Now we know what we can do with those underutilized hospital ships. In the Prohibition era, there were casinos and night clubs on ships in international waters.
Exactly. When the Left brays their spiel about “You have the right to affordable (meaning free) health care”, all logic goes out the window.
As with a lot of other things, it’s tough to top free.
Absolutely outstanding post. Outstanding.
Most of these things are already happening.
I’ll try to respond more after work.
I don’t have time right now. I’ve got boxes to click. Which takes longer than it should, because these sick people keep interrupting me…
In case there was any question who’s in charge in the practice of medicine these days.
I hate the EMR and I’m good with computers. I’m young enough that I’ve never NOT had a computer in my life. My dad and I were custom building our home PC when I was in grade-school. I’m not good at coding, but I can actually do some of it. That’s why EMR frustrates me so much. It’s just such an awful product it would never survive in a competitive market.
Pirate Radio Caroline!!!!
In another life I had a consulting firm. We did back office and middle office stuff for banks, brokers … any large institutional investor. 30 years. I’m intimately familiar with how people interact with a poorly designed system. What I watched at the hospital was one of the worst things I’d seen in my career.
By the way, doc, that’s one heck of a first post. Brilliant. Great to have you here!

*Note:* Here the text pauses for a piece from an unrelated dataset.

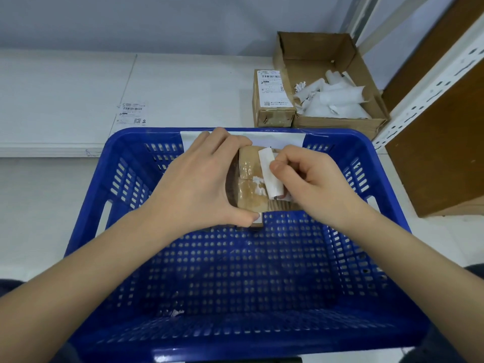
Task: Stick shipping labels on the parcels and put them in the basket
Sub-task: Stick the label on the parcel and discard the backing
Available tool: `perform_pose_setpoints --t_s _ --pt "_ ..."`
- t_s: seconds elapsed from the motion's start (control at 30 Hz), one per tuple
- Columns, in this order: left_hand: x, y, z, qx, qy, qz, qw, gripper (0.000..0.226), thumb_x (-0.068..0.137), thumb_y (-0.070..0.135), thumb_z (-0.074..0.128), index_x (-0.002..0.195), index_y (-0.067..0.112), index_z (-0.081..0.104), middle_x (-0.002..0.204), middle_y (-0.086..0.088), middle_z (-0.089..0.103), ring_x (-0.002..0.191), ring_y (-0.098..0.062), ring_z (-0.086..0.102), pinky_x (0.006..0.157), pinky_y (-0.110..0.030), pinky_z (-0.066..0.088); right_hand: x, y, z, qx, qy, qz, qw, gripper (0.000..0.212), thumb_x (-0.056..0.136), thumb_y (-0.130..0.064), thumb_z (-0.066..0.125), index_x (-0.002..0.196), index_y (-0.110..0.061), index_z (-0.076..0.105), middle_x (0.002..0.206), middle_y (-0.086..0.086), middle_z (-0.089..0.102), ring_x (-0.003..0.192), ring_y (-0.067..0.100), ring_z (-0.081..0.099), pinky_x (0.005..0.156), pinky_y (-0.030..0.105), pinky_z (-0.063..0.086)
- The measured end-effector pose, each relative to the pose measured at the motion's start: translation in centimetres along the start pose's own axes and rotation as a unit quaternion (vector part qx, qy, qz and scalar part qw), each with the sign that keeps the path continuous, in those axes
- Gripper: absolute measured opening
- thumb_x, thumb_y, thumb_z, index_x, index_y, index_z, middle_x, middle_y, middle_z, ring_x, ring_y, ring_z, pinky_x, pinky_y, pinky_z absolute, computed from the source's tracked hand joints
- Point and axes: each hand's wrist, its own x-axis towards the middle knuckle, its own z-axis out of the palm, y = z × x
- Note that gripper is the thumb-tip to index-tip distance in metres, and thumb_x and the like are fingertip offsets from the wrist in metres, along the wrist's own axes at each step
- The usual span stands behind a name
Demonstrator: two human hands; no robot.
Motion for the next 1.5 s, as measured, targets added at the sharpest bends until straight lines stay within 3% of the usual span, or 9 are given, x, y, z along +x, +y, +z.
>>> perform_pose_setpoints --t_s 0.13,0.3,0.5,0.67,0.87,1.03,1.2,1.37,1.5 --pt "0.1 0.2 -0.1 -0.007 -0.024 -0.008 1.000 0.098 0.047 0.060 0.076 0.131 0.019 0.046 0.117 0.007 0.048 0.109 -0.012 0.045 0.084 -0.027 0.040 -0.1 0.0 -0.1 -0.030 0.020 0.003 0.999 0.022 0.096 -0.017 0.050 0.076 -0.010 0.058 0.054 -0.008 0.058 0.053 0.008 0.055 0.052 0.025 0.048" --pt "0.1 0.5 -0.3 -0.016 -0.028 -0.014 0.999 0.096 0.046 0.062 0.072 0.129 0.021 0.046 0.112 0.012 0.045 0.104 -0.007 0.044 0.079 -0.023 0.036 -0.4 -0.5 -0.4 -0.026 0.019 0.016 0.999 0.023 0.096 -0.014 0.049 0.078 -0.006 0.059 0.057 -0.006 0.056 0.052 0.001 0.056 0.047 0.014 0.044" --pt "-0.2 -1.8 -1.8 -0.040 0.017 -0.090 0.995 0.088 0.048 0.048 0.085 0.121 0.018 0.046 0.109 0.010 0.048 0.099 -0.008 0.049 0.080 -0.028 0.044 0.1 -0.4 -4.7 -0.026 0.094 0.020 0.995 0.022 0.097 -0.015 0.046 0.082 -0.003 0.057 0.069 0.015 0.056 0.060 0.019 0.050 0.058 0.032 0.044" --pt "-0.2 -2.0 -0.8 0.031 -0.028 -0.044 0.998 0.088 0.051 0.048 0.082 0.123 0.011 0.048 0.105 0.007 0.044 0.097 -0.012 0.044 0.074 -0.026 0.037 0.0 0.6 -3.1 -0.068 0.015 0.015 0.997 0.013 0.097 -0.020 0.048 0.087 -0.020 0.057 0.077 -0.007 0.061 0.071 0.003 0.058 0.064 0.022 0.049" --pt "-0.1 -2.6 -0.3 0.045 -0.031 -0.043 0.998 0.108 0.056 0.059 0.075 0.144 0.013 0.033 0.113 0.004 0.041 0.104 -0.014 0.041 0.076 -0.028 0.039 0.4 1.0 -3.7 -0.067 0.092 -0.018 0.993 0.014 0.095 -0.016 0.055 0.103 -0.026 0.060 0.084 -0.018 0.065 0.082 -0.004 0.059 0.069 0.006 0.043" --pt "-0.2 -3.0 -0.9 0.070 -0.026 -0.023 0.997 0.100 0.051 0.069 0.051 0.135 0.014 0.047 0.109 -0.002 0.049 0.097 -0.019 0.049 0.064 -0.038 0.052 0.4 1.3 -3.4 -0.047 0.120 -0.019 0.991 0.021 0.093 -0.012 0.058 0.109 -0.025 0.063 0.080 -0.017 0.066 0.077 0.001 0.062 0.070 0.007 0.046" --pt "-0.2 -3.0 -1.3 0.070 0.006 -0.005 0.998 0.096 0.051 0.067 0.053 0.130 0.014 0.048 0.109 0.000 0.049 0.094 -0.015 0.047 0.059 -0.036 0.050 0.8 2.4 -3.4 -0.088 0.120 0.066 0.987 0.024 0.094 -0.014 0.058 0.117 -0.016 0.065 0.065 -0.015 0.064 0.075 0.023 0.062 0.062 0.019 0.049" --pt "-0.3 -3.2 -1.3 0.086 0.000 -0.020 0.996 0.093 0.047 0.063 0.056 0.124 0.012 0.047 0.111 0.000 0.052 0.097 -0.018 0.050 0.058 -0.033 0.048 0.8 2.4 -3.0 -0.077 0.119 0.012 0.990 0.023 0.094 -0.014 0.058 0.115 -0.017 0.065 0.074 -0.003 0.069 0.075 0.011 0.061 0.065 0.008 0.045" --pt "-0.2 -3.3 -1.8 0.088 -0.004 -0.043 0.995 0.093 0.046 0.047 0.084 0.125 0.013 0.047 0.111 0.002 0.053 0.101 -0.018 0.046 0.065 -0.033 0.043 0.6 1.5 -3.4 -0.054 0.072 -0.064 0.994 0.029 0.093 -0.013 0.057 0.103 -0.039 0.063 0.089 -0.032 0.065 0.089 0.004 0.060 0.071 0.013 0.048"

Thank you very much! Long time listener to the podcast. On my list of presents to buy myself with my new attending salary was a membership here. Glad I could contribute.
I recall reading that the NHS (UK) tried to threaten doctors who also did private care on the side that they would be kicked out of NHS unless they stopped doing that. It backfired as a number of top-flight MDs in various specialities said they would be happy to go all-private if that were the rule. Shortages (unreasonable wait times, for example) create markets.

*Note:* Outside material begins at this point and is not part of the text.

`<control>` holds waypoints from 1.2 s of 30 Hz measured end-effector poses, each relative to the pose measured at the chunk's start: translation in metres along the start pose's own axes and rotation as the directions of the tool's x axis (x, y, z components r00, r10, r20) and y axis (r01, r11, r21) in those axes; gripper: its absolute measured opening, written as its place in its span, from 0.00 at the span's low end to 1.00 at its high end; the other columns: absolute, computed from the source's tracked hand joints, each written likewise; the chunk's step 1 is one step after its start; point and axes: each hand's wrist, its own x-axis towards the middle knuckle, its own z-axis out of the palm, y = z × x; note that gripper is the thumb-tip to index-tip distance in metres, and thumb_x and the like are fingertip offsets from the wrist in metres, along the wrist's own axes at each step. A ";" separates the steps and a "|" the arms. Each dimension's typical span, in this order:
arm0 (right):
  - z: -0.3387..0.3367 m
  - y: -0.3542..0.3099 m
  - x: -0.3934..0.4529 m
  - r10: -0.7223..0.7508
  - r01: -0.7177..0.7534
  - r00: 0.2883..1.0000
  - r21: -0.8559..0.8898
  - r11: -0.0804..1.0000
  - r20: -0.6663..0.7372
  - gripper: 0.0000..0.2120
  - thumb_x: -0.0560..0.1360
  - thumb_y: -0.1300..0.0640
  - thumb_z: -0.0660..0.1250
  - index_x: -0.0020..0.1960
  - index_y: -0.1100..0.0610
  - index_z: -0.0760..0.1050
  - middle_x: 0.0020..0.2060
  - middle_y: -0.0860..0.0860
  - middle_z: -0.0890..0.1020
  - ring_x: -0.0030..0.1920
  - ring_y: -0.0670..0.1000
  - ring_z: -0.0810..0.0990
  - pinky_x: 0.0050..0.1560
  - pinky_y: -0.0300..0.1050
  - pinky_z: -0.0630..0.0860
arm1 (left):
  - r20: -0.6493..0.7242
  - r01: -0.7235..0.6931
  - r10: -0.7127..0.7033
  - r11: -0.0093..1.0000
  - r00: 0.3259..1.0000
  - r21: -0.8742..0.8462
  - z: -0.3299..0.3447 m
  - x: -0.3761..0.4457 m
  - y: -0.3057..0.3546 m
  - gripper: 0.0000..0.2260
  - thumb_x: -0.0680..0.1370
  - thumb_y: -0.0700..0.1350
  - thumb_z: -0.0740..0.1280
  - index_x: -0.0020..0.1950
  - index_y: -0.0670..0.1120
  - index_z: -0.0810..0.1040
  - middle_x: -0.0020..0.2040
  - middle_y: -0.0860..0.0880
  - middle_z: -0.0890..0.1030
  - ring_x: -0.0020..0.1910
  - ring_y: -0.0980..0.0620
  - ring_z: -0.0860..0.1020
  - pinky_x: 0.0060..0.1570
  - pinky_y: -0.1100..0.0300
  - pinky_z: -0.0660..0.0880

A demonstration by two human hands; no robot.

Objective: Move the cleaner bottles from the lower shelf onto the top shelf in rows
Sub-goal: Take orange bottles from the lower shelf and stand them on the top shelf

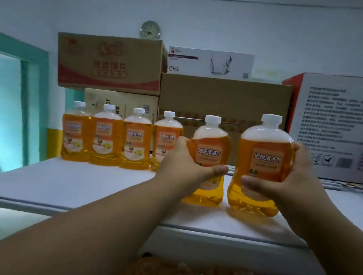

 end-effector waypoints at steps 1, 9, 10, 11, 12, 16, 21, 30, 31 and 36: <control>0.000 0.002 0.000 0.008 -0.008 1.000 -0.010 1.000 -0.002 0.53 0.43 0.43 0.81 0.64 0.33 0.61 0.54 0.43 0.78 0.52 0.47 0.82 0.47 0.46 0.82 | -0.006 0.007 -0.007 1.000 1.000 -0.004 0.002 0.003 -0.002 0.36 0.59 0.66 0.79 0.59 0.58 0.66 0.51 0.57 0.78 0.51 0.53 0.79 0.49 0.53 0.80; 0.023 0.005 -0.002 0.008 -0.004 0.999 -0.109 0.994 0.039 0.50 0.49 0.44 0.82 0.63 0.33 0.57 0.51 0.41 0.77 0.48 0.31 0.79 0.36 0.29 0.77 | -0.047 -0.147 0.163 0.959 0.985 0.244 -0.021 0.008 -0.004 0.50 0.62 0.65 0.78 0.75 0.59 0.52 0.72 0.48 0.66 0.66 0.48 0.71 0.59 0.53 0.74; 0.026 0.004 -0.002 -0.003 0.008 0.999 -0.150 0.989 0.034 0.49 0.52 0.46 0.83 0.63 0.33 0.56 0.51 0.40 0.76 0.47 0.30 0.78 0.36 0.28 0.76 | -0.025 -0.264 0.280 0.929 0.960 0.259 -0.026 0.005 -0.005 0.51 0.64 0.63 0.79 0.76 0.63 0.47 0.75 0.49 0.61 0.66 0.50 0.68 0.57 0.56 0.72; 0.027 0.003 -0.004 -0.025 0.029 0.999 -0.207 0.978 0.023 0.50 0.54 0.47 0.83 0.65 0.33 0.56 0.52 0.39 0.76 0.48 0.32 0.79 0.38 0.29 0.78 | 0.022 -0.370 0.379 0.890 0.925 0.267 -0.031 0.003 -0.006 0.52 0.66 0.59 0.79 0.76 0.68 0.44 0.75 0.52 0.59 0.66 0.51 0.68 0.55 0.59 0.72; 0.026 0.002 -0.005 -0.054 0.053 0.999 -0.279 0.959 0.004 0.51 0.55 0.47 0.84 0.67 0.33 0.54 0.56 0.39 0.74 0.48 0.37 0.81 0.44 0.32 0.79 | 0.083 -0.447 0.443 0.846 0.893 0.290 -0.036 0.002 -0.007 0.51 0.67 0.56 0.79 0.75 0.71 0.43 0.75 0.53 0.59 0.66 0.51 0.68 0.54 0.60 0.73; 0.026 -0.003 -0.008 -0.167 0.151 0.986 -0.524 0.838 0.017 0.59 0.57 0.43 0.82 0.74 0.30 0.44 0.61 0.41 0.62 0.50 0.39 0.73 0.45 0.30 0.68 | 0.199 -0.502 0.462 0.761 0.864 0.412 -0.043 0.012 -0.010 0.46 0.69 0.56 0.78 0.73 0.73 0.49 0.73 0.54 0.62 0.67 0.49 0.69 0.54 0.58 0.73; 0.027 -0.004 0.003 -0.116 0.105 0.993 -0.600 0.793 0.021 0.57 0.59 0.43 0.82 0.73 0.32 0.46 0.57 0.42 0.61 0.45 0.39 0.71 0.40 0.27 0.64 | 0.160 -0.460 0.473 0.630 0.866 0.626 -0.034 0.039 -0.013 0.44 0.67 0.61 0.77 0.74 0.64 0.52 0.69 0.50 0.69 0.67 0.47 0.68 0.63 0.49 0.69; 0.028 0.000 0.027 -0.065 0.085 0.996 -0.675 0.733 0.054 0.56 0.57 0.39 0.81 0.72 0.35 0.46 0.55 0.45 0.62 0.53 0.50 0.74 0.54 0.49 0.77 | 0.183 -0.400 0.512 0.354 0.839 0.845 -0.015 0.084 -0.023 0.43 0.69 0.68 0.70 0.76 0.56 0.53 0.67 0.49 0.73 0.67 0.44 0.67 0.70 0.47 0.57; 0.027 0.001 0.027 -0.066 0.086 0.996 -0.670 0.737 0.056 0.56 0.57 0.39 0.81 0.72 0.35 0.46 0.55 0.45 0.63 0.53 0.50 0.74 0.54 0.49 0.78 | 0.186 -0.403 0.523 0.340 0.832 0.850 -0.014 0.086 -0.025 0.43 0.68 0.69 0.70 0.76 0.56 0.53 0.66 0.49 0.73 0.68 0.44 0.66 0.70 0.47 0.57; 0.024 0.007 0.032 -0.072 0.097 0.995 -0.665 0.741 0.065 0.56 0.56 0.39 0.82 0.72 0.35 0.47 0.55 0.46 0.64 0.52 0.50 0.74 0.52 0.46 0.76 | 0.232 -0.451 0.543 0.315 0.807 0.835 -0.014 0.095 -0.026 0.45 0.67 0.70 0.70 0.77 0.56 0.53 0.69 0.48 0.72 0.71 0.44 0.65 0.73 0.47 0.55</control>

It also irks me that monopsony buying by Canada and other socialized medicine countries is an abuse of trade law that effectively makes US buyers pay for all the sunk costs (and most of the profits) from new drugs. A refusal to sell at the price set by the government buyer triggers an exemption in international trade law governing patents such that a national government can allow another drug company to manufacture that drug for sale in that country with impunity–no intellectual property violation. So if the patent-holding drug company refuses to sell at the dictated price (usually only production costs plus a small profit but zero for sunk costs like research and testing) then a rival can tool up and invade that market before patent expires with inevitable leakage into other markets. Then they will crow about how they are more efficient and reasonable than the US and the American suckers paying higher drug prices.

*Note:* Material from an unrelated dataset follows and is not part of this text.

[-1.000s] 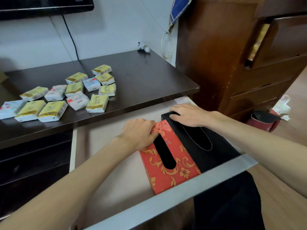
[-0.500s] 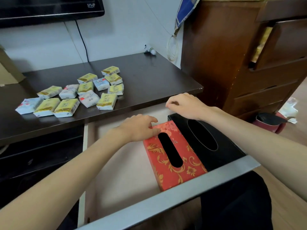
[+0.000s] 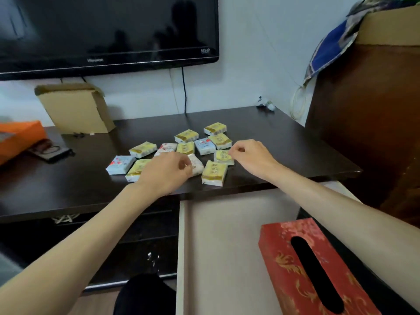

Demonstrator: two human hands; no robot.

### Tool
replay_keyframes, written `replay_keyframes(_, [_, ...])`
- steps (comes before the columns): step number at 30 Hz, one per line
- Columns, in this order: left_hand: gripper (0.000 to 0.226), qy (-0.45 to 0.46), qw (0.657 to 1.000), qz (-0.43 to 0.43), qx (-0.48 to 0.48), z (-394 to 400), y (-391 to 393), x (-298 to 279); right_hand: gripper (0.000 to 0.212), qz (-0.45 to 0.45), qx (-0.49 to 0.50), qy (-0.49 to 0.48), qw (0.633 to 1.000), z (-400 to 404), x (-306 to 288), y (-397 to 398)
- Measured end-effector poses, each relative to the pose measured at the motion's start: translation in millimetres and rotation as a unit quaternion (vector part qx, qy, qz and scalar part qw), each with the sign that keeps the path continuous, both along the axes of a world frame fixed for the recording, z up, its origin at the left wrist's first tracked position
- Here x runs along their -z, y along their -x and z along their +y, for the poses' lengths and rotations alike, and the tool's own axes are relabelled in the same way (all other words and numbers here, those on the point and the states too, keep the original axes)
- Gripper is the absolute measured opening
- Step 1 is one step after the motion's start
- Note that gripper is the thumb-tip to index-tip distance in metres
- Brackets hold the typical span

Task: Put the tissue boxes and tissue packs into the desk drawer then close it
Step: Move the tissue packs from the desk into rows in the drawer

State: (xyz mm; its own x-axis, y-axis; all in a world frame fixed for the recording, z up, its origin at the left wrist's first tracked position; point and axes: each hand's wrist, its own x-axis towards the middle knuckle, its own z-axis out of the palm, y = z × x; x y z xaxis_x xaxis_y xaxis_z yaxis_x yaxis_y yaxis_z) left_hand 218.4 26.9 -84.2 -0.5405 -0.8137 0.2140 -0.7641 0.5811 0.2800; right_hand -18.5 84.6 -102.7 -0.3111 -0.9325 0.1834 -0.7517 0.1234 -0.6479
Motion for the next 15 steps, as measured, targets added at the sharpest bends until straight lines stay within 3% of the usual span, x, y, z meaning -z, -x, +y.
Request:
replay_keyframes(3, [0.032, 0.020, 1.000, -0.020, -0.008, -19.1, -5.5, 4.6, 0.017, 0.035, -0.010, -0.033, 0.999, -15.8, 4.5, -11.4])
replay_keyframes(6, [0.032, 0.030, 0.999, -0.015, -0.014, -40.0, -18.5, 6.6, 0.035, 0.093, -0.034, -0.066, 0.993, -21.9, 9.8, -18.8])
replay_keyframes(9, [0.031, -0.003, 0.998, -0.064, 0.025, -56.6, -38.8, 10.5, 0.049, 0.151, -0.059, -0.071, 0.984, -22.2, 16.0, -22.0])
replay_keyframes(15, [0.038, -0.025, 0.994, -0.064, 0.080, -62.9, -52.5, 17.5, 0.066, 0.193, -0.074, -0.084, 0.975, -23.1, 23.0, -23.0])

I work for a medical device manufacturer, writing instruction manuals for the software that enables various bedside devices to talk to each other. Integrating it with EMR has been an exhausting exercise, with plenty of examples of “I can’t believe they’re doing it like this” along the way. We’ve had engineers quit in frustration, and there’s not a thing we can do about it, because the stuff we make has to conform to their absurd system.